Annie Fenton (Nichole Bloom) is the new kid in school and on her first day, gets into trouble when another girl challenges her in the hallway. Rattled, she sneaks into a side room and discovers Jules (Fabianne Therese) rehearsing a dance. An immediate connection forms and the two become fast friends, spending almost all their free time together, discussing the dead ends of life in their desperately small town.

Eventually, the two explore a romance, and form a bond that begins to worry Anne’s mother Lynn (Michelle Borth), no matter how honest the two seem to be. Jules convinces Annie to get a homemade tattoo, and then join her at parties where they experiment with drugs and group sex. As Annie’s inhibitions fade, she comes to learn that Jules also as a website where she wears a mask and flaunts herself in front of a camera for money. She lures Annie into it, and the idea of fast cash means funds for a way to get away, made all the more pressing when a betrayal exposes them.
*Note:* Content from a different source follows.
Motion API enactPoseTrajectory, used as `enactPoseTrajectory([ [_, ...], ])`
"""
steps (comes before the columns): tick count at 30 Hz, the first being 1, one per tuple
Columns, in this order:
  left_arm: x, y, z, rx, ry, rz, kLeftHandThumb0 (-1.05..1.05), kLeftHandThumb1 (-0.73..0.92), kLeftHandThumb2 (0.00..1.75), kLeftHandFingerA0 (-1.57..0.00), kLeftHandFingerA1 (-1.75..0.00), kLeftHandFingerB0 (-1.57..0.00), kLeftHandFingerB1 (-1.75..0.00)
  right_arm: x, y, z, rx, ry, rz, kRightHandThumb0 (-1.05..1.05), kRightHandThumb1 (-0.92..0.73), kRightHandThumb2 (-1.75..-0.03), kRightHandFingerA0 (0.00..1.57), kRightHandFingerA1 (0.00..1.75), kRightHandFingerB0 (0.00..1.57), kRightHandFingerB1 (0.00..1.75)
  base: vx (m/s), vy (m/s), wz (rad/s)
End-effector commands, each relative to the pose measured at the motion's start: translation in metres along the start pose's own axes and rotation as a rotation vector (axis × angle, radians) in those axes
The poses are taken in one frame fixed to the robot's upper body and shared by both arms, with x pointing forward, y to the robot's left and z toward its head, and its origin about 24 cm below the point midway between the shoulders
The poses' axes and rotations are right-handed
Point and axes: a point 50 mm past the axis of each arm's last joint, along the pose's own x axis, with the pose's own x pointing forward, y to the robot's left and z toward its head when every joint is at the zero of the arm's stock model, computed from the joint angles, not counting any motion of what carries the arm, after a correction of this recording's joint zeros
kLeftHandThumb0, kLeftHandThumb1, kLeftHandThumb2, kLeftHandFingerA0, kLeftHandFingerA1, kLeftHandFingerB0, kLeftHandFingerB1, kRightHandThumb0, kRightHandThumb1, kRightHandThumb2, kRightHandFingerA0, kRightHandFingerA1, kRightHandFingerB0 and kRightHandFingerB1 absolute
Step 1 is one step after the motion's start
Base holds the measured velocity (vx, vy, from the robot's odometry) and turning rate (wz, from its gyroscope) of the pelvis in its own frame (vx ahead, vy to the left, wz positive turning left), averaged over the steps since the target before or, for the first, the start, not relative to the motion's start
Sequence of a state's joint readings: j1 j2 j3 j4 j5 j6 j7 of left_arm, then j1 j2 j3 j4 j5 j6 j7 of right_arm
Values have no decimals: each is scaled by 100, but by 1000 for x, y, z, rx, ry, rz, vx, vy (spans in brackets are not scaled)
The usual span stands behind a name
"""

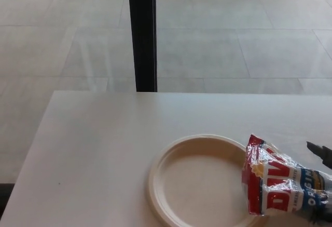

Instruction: The robot uses its right hand to pick up a bag of sunflower seeds kept in the middle of the desk and tilts it over a plate kept next to it to pour out a few seeds and then puts the bag of seeds back on the desk

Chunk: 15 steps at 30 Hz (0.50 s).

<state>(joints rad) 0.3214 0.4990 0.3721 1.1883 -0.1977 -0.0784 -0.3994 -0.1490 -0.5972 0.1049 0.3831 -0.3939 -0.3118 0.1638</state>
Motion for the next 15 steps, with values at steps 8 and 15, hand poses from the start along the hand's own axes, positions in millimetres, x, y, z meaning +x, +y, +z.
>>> enactPoseTrajectory([
  [8,-1,3,2,113,13,8,-64,57,106,-23,-62,-3,-51,-11,16,-22,-61,112,55,-87,-50,-82,0,0,0,8,0,0,0],
  [15,-1,2,-1,113,17,14,-64,71,97,-28,-65,-10,-51,-15,12,-37,-28,199,40,-88,-50,-79,0,0,0,5,0,0,0],
])
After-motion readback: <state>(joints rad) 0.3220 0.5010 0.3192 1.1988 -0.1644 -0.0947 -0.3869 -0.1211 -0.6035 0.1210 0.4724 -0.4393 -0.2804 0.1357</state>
Meanwhile, there is Frank (Pat Healy), a lonely family man struggling to support a son who admires him and a wife that doesn’t. When he can, he sneaks his way onto the computer and logs into Jules’ site, unable to stop himself from watching her, paying to see her do anything. When Annie joins her on camera, he’s doubly incited to meet them. When an opportunity presents itself, things take a troubling turn.
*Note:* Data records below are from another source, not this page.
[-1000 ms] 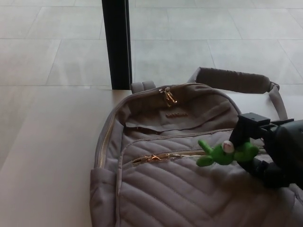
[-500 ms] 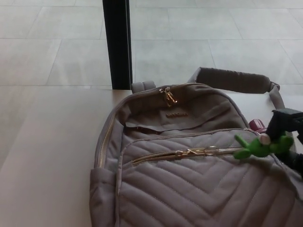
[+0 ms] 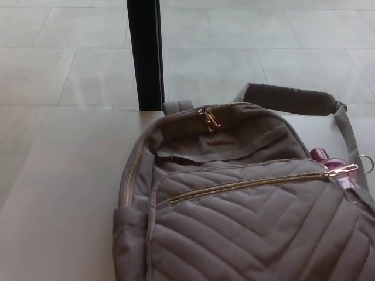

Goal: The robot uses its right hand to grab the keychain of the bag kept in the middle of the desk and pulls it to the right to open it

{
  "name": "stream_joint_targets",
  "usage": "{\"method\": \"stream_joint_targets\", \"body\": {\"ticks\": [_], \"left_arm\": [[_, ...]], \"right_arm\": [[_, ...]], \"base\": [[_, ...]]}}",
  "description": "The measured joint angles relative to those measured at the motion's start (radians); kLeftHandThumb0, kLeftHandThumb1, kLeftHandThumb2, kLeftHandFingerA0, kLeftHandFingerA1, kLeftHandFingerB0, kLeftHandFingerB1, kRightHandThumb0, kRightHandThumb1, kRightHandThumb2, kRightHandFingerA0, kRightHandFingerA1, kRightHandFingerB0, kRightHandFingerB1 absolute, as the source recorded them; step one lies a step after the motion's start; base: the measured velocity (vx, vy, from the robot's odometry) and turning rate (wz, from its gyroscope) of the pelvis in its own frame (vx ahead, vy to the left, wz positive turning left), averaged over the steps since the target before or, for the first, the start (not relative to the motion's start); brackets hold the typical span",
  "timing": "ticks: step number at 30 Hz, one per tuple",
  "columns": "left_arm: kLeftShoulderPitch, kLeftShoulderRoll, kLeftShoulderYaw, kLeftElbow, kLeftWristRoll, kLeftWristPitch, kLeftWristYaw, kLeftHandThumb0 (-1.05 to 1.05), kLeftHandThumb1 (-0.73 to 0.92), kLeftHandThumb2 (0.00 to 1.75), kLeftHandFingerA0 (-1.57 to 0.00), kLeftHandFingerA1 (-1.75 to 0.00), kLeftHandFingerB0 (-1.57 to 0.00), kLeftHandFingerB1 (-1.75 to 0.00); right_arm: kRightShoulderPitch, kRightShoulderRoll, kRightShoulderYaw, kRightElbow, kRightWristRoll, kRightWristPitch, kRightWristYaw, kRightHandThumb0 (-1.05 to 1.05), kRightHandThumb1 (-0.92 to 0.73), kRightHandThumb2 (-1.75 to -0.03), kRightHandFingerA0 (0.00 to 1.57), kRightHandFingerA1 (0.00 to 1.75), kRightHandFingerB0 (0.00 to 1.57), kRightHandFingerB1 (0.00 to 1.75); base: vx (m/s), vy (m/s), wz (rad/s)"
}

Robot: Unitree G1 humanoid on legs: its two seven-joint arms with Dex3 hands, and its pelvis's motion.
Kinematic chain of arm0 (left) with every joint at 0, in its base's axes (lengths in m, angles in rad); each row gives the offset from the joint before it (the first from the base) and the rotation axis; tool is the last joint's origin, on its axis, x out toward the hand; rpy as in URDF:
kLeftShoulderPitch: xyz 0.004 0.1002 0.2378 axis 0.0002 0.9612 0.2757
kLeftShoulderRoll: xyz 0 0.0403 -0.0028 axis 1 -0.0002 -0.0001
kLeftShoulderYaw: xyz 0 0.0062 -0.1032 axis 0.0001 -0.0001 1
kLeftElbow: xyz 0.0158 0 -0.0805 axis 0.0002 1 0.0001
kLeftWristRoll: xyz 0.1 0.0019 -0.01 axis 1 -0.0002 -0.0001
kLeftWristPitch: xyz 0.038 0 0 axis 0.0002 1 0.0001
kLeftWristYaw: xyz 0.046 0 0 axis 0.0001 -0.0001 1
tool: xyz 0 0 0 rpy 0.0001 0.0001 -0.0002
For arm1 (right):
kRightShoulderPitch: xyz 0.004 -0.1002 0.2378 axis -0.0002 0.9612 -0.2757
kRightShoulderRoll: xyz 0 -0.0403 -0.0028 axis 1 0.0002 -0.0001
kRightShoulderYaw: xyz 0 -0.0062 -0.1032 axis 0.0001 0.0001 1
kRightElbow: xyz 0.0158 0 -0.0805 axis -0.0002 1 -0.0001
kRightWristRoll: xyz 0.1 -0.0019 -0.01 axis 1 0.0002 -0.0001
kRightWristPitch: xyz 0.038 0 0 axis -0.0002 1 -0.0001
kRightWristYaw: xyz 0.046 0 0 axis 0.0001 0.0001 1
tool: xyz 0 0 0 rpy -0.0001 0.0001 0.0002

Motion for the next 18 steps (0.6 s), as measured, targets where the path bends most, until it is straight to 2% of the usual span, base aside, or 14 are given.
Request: {"method": "stream_joint_targets", "body": {"ticks": [1,2,3,4,6,7,8,9,10,11,12,16,17,18], "left_arm": [[0.001,0.001,0.0,0.0,0.0,-0.001,0.0,-0.82,0.92,0.69,-0.79,-0.61,-0.71,-0.46],[0.002,0.001,0.001,0.0,0.0,-0.001,0.0,-0.81,0.92,0.71,-0.78,-0.62,-0.7,-0.46],[0.002,0.001,0.004,0.001,-0.001,-0.001,0.0,-0.81,0.92,0.71,-0.78,-0.62,-0.69,-0.46],[0.002,0.001,0.005,0.0,-0.002,-0.001,0.0,-0.82,0.92,0.71,-0.78,-0.63,-0.7,-0.46],[0.002,0.001,0.006,0.0,-0.002,-0.001,0.0,-0.81,0.92,0.72,-0.77,-0.63,-0.68,-0.47],[0.002,0.001,0.006,0.0,-0.002,-0.001,0.0,-0.83,0.92,0.72,-0.76,-0.63,-0.66,-0.47],[0.003,0.001,0.006,-0.001,-0.001,-0.002,0.0,-0.83,0.92,0.72,-0.76,-0.63,-0.66,-0.47],[0.004,0.001,0.006,-0.002,-0.001,-0.002,0.0,-0.82,0.92,0.71,-0.78,-0.61,-0.68,-0.46],[0.004,0.001,0.006,-0.001,-0.001,-0.002,0.0,-0.82,0.92,0.71,-0.79,-0.62,-0.7,-0.46],[0.004,0.001,0.006,0.001,-0.001,-0.002,0.0,-0.81,0.92,0.71,-0.79,-0.65,-0.69,-0.46],[0.005,0.001,0.006,0.002,-0.001,-0.002,0.0,-0.8,0.92,0.69,-0.79,-0.63,-0.69,-0.46],[0.002,0.001,0.007,0.003,-0.002,-0.002,-0.001,-0.81,0.92,0.7,-0.78,-0.63,-0.68,-0.46],[0.001,0.001,0.007,0.003,-0.002,-0.002,-0.001,-0.81,0.92,0.7,-0.77,-0.62,-0.68,-0.46],[0.001,0.001,0.007,0.002,-0.003,-0.002,-0.001,-0.79,0.92,0.7,-0.79,-0.6,-0.68,-0.46]], "right_arm": [[0.003,-0.003,-0.001,0.01,0.001,-0.004,-0.006,-0.23,-0.59,-0.89,0.92,1.73,0.8,1.38],[0.008,-0.006,-0.002,0.022,0.003,-0.009,-0.013,-0.26,-0.49,-1.04,1.22,1.35,0.96,1.16],[0.013,-0.006,-0.005,0.034,0.007,-0.013,-0.018,-0.21,-0.54,-0.96,0.93,1.73,0.78,1.45],[0.021,-0.006,-0.007,0.052,0.016,-0.024,-0.027,-0.19,-0.56,-1.0,1.05,1.72,0.73,1.44],[0.037,-0.006,-0.011,0.073,0.03,-0.041,-0.034,-0.16,-0.53,-0.94,0.92,1.74,0.76,1.5],[0.049,-0.005,-0.015,0.081,0.041,-0.054,-0.037,-0.21,-0.67,-0.68,0.88,1.66,0.67,0.83],[0.064,-0.006,-0.016,0.079,0.049,-0.06,-0.036,-0.21,-0.67,-0.68,0.88,1.66,0.67,0.83],[0.076,-0.006,-0.016,0.077,0.055,-0.062,-0.036,-0.46,-0.6,-0.58,0.66,0.59,0.28,0.31],[0.096,-0.01,-0.016,0.07,0.062,-0.067,-0.029,-0.71,-0.5,-0.86,0.44,0.61,0.07,0.26],[0.124,-0.024,-0.015,0.059,0.068,-0.07,-0.014,-0.79,-0.48,-0.89,0.01,0.46,0.0,0.1],[0.138,-0.031,-0.015,0.051,0.071,-0.07,-0.003,-0.92,-0.53,-0.91,0.0,0.17,0.0,0.0],[0.186,-0.05,-0.016,0.005,0.094,-0.051,0.058,-1.04,-0.57,-0.98,0.0,0.09,0.0,0.0],[0.195,-0.054,-0.016,-0.003,0.099,-0.048,0.07,-0.95,-0.63,-0.6,0.0,0.0,0.0,0.0],[0.204,-0.058,-0.016,-0.012,0.104,-0.042,0.087,-0.95,-0.64,-0.6,0.0,0.0,0.0,0.0]], "base": [[0.0,0.0,0.0],[0.0,0.0,0.0],[0.0,0.0,0.0],[0.0,0.0,0.0],[0.0,0.0,0.0],[0.0,0.0,0.0],[0.0,0.0,0.0],[0.0,0.0,0.0],[0.0,0.0,0.0],[0.0,0.0,0.0],[0.0,0.0,0.0],[0.0,0.0,0.0],[0.0,0.0,0.0],[0.0,0.0,0.0]]}}
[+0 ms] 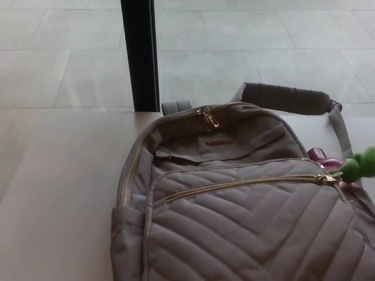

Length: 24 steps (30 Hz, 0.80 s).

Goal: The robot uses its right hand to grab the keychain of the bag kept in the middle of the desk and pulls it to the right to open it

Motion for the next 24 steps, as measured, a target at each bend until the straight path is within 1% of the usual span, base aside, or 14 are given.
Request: {"method": "stream_joint_targets", "body": {"ticks": [4,5,6,7,11,12,13,15,16,17,18,19,21,24], "left_arm": [[-0.001,0.0,-0.002,0.001,0.0,0.0,0.0,-0.8,0.92,0.72,-0.79,-0.61,-0.68,-0.45],[-0.001,0.0,-0.004,0.001,0.0,0.0,0.0,-0.81,0.92,0.72,-0.79,-0.62,-0.67,-0.46],[-0.001,0.0,-0.005,0.001,0.0,0.0,0.0,-0.81,0.92,0.72,-0.79,-0.62,-0.67,-0.46],[0.0,0.0,-0.006,0.001,0.0,0.0,0.0,-0.81,0.92,0.71,-0.79,-0.62,-0.68,-0.46],[0.0,0.0,-0.006,0.004,0.0,0.0,0.0,-0.8,0.92,0.7,-0.79,-0.58,-0.67,-0.45],[0.0,0.0,-0.006,0.005,0.0,0.0,0.0,-0.8,0.92,0.7,-0.81,-0.59,-0.69,-0.46],[0.0,0.0,-0.006,0.007,0.0,0.0,0.0,-0.83,0.92,0.71,-0.8,-0.61,-0.7,-0.46],[-0.001,0.0,-0.006,0.01,0.0,0.0,0.0,-0.83,0.92,0.71,-0.79,-0.6,-0.69,-0.45],[0.0,0.0,-0.006,0.012,0.0,0.0,0.0,-0.91,0.75,0.92,-0.77,-0.65,-0.64,-0.52],[0.001,0.0,-0.006,0.014,0.0,0.0,0.0,-0.81,0.73,1.12,-0.73,-0.67,-0.64,-0.59],[0.0,0.0,-0.006,0.014,0.0,0.0,0.0,-0.81,0.92,0.7,-0.79,-0.6,-0.68,-0.46],[0.001,0.0,-0.006,0.013,0.0,0.0,0.0,-0.82,0.92,0.69,-0.8,-0.6,-0.69,-0.46],[0.0,0.0,-0.005,0.013,-0.001,0.0,0.0,-0.82,0.92,0.69,-0.8,-0.6,-0.69,-0.46],[0.0,-0.001,-0.002,0.013,-0.002,0.0,-0.001,-0.84,0.92,0.69,-0.81,-0.63,-0.69,-0.46]], "right_arm": [[0.033,-0.012,-0.019,-0.018,0.029,0.015,0.057,-0.97,-0.66,-0.61,0.0,0.0,0.0,0.0],[0.039,-0.013,-0.026,-0.019,0.039,0.018,0.07,-0.97,-0.55,-0.79,0.0,0.0,0.0,0.0],[0.045,-0.014,-0.034,-0.019,0.047,0.021,0.082,-0.97,-0.55,-0.79,0.0,0.0,0.0,0.0],[0.053,-0.015,-0.046,-0.019,0.059,0.026,0.096,-1.0,-0.68,-0.61,0.0,0.0,0.0,0.0],[0.089,-0.015,-0.121,-0.005,0.107,0.048,0.144,-1.03,-0.77,-0.64,0.0,0.0,0.0,0.0],[0.1,-0.015,-0.146,0.01,0.12,0.055,0.153,-1.05,-0.75,-0.68,0.0,0.0,0.0,0.0],[0.108,-0.015,-0.172,0.03,0.132,0.062,0.158,-1.05,-0.64,-1.08,0.0,0.34,0.0,0.19],[0.117,-0.014,-0.224,0.086,0.155,0.077,0.159,-1.05,-0.64,-1.07,0.0,0.35,0.0,0.19],[0.119,-0.014,-0.245,0.112,0.163,0.084,0.159,-1.05,-0.64,-1.03,0.0,0.35,0.0,0.19],[0.12,-0.013,-0.281,0.159,0.181,0.097,0.157,-1.05,-0.64,-1.01,0.0,0.33,0.0,0.19],[0.121,-0.01,-0.3,0.181,0.19,0.103,0.156,-0.86,-0.73,-0.64,0.0,0.09,0.0,0.0],[0.121,-0.007,-0.326,0.213,0.202,0.112,0.154,-1.05,-0.66,-0.98,0.0,0.34,0.0,0.11],[0.126,-0.002,-0.367,0.271,0.222,0.123,0.149,-0.94,-0.59,-0.92,0.0,0.38,0.0,0.15],[0.14,0.022,-0.447,0.377,0.264,0.141,0.142,-0.91,-0.54,-0.81,0.0,0.32,0.0,0.01]], "base": [[0.0,0.0,0.0],[0.0,0.0,0.0],[0.0,0.0,0.0],[0.0,0.0,0.0],[0.0,0.0,0.0],[0.0,0.0,0.0],[0.0,0.0,0.0],[0.0,0.0,0.0],[0.0,0.0,0.0],[0.0,0.0,0.0],[0.0,0.0,0.0],[0.0,0.0,0.0],[0.0,0.0,0.0],[0.0,0.0,0.0]]}}
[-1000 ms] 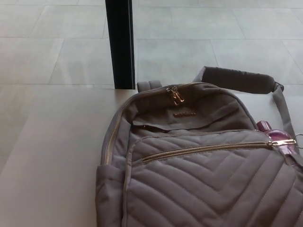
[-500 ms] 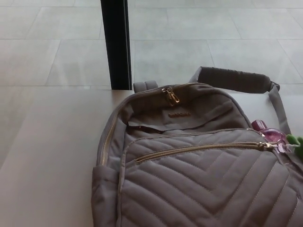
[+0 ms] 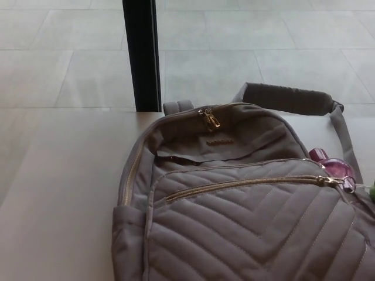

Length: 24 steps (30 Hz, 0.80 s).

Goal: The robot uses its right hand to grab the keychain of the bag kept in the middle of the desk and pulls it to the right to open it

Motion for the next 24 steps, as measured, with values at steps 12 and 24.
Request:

Written and directed by John Carchietta, Teenage Cocktail takes its title to heart, mixing in a number of teenage film tropes to some surprising results. At its core is a pure and engaging relationship between two girls who long for personal attention with each other, sparked by the intense mutual feelings they share. That it’s tainted by the immature pratfalls of high school and the very adult consequences of their actions twists this love story into something else entirely. The huge, jarring tonal shift in the third act is a harrowing spin but one justified by a smart script and very good performances.

Teenage Cocktail
Teenage Cocktail, 2017 © Snowfort Pictures

As obsession goes, Teenage Cocktail walks a delicate line, never fully painting any of these characters as out of control, but rather swept into the confined spaces they have built around each other. The message here is a tailored one, where the idea of fast cash online in the sexualized manner Jules commits too is first presented as easy and safe, but later revealed to be the opposite, though even then, it doesn’t feel quite as condemning of it as it should. That aside, the film does a great job of portraying the devastation these opposing addictions can have.
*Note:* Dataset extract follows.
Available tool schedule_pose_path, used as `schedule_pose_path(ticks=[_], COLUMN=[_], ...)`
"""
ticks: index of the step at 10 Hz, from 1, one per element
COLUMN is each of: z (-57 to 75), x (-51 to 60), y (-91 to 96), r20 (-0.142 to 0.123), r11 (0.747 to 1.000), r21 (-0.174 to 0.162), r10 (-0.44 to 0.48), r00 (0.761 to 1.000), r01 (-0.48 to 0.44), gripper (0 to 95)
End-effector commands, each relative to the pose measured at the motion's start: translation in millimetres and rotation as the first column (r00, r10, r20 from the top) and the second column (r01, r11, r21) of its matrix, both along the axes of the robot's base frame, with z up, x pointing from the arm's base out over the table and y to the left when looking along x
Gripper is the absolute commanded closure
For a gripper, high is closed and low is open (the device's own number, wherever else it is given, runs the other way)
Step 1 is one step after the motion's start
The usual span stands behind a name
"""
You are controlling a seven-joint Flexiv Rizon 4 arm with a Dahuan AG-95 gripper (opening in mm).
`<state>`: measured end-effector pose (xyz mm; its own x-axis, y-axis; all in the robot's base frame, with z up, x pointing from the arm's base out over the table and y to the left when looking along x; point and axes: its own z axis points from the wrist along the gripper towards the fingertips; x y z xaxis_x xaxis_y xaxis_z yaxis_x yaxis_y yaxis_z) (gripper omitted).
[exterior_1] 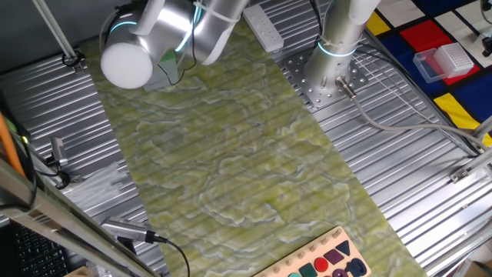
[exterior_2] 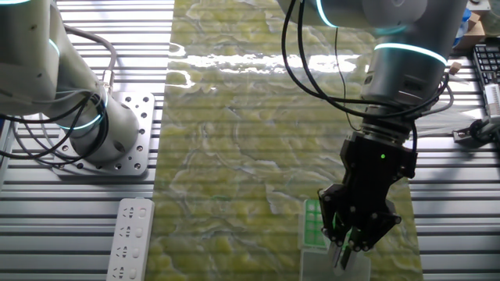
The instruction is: Insert a large pipette tip into the holder for large pipette tips
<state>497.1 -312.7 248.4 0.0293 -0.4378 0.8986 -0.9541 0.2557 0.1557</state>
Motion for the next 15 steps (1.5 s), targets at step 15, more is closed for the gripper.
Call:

Bloom and Therese are very well cast and their chemistry is startling authentic, especially Bloom who wonderfully brings Annie to life as a girl raised well yet in need of some identity. As her parents, Borth has some very strong moments as the more authoritative but loving mother, while Joshua Leonard, playing Annie’s father is more loose yet supportive. They each give these people great depth, a rarity in teenage movie parents, with Leonard at one point having the film’s most emotional moment when he discovers something about his daughter that changes everything. His near wordless reaction is wrenching.

There’s plenty in Teenage Cocktail that might be familiar with the current crop of lesbian teenage romance films, but there is also a lot that helps separate this from others. Good direction, great performances, and a well-earned finale make this a mix that works.